Count up the lines below that hold "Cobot", then give that count by itself.

++++++++++

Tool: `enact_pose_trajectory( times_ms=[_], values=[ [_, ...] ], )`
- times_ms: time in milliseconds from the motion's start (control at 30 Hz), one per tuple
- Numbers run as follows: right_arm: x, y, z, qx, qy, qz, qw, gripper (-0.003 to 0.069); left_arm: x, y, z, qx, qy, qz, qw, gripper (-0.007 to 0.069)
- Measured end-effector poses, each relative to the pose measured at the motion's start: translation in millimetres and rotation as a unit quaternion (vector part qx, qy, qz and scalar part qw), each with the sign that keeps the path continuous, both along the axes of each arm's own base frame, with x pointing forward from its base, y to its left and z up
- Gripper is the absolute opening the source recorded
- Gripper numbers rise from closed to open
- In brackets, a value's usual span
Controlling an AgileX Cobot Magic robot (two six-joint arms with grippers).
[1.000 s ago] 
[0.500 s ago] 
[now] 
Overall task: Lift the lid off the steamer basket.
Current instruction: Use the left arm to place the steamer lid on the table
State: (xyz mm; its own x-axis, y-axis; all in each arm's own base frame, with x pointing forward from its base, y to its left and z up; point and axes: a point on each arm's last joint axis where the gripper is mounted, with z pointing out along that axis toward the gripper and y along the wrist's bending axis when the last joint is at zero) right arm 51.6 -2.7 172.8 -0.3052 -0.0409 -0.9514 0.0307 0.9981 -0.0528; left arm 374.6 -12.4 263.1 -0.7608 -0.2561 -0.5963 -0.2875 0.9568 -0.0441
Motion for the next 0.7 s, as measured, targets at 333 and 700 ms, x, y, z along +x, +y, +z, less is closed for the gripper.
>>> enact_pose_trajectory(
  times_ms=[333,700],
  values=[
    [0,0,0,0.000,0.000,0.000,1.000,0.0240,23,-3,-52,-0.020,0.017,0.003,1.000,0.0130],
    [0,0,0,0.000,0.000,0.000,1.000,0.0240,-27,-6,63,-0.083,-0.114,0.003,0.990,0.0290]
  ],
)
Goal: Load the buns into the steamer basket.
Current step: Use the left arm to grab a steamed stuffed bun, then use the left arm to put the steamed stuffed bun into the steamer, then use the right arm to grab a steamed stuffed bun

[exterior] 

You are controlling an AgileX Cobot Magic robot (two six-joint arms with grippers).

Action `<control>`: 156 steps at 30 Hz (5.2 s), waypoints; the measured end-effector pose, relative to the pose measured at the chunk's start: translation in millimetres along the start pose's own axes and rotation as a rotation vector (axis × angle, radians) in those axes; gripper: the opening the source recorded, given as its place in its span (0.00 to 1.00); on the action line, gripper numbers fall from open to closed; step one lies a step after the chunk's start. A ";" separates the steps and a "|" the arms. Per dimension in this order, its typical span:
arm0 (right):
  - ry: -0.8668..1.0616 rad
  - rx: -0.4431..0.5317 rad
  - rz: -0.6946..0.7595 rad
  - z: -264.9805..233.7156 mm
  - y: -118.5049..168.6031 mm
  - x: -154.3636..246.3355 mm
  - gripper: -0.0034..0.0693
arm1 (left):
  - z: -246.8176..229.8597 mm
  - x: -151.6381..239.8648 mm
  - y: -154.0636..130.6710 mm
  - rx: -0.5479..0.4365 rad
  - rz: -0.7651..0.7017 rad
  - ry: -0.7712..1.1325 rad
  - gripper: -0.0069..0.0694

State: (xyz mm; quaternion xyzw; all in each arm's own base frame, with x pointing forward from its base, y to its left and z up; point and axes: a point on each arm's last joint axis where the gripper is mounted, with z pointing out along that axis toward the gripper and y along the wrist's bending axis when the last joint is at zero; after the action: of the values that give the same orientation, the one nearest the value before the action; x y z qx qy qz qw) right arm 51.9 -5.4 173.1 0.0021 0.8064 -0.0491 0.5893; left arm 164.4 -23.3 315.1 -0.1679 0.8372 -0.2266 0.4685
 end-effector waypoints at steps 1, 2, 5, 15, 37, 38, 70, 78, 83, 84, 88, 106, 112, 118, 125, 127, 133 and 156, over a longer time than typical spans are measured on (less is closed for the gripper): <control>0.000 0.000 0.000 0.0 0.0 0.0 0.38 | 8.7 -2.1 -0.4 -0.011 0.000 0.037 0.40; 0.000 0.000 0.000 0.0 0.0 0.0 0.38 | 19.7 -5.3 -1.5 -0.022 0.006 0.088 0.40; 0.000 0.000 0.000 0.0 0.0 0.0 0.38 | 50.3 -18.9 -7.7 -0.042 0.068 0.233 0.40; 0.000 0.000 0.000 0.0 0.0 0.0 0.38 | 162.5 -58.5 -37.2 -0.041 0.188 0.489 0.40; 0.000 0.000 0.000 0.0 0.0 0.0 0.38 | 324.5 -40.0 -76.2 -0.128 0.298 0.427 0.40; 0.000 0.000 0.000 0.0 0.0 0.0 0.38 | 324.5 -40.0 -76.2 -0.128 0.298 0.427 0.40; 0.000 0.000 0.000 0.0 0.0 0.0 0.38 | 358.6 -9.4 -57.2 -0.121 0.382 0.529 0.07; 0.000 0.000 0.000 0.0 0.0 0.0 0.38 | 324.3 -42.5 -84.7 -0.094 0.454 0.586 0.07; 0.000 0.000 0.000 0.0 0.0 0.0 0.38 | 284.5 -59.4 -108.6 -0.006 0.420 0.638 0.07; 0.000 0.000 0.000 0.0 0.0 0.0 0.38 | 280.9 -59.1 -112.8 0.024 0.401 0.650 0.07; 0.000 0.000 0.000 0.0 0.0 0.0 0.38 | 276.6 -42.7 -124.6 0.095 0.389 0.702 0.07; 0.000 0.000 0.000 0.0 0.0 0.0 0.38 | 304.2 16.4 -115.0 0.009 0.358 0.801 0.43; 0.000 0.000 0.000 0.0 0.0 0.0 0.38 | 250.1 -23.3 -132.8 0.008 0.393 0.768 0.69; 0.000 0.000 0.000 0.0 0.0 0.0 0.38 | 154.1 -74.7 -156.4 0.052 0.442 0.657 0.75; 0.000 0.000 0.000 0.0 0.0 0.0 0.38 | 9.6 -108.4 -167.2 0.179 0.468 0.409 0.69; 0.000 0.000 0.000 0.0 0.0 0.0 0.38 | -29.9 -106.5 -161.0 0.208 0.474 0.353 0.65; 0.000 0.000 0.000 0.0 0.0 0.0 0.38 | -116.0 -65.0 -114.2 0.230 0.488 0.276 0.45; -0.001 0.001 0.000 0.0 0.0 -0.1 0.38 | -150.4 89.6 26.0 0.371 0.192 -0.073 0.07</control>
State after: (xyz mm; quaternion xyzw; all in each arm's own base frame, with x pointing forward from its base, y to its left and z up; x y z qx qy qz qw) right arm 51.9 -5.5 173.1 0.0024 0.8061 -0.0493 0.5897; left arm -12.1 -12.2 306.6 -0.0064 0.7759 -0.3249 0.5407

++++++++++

*Exercise result*
2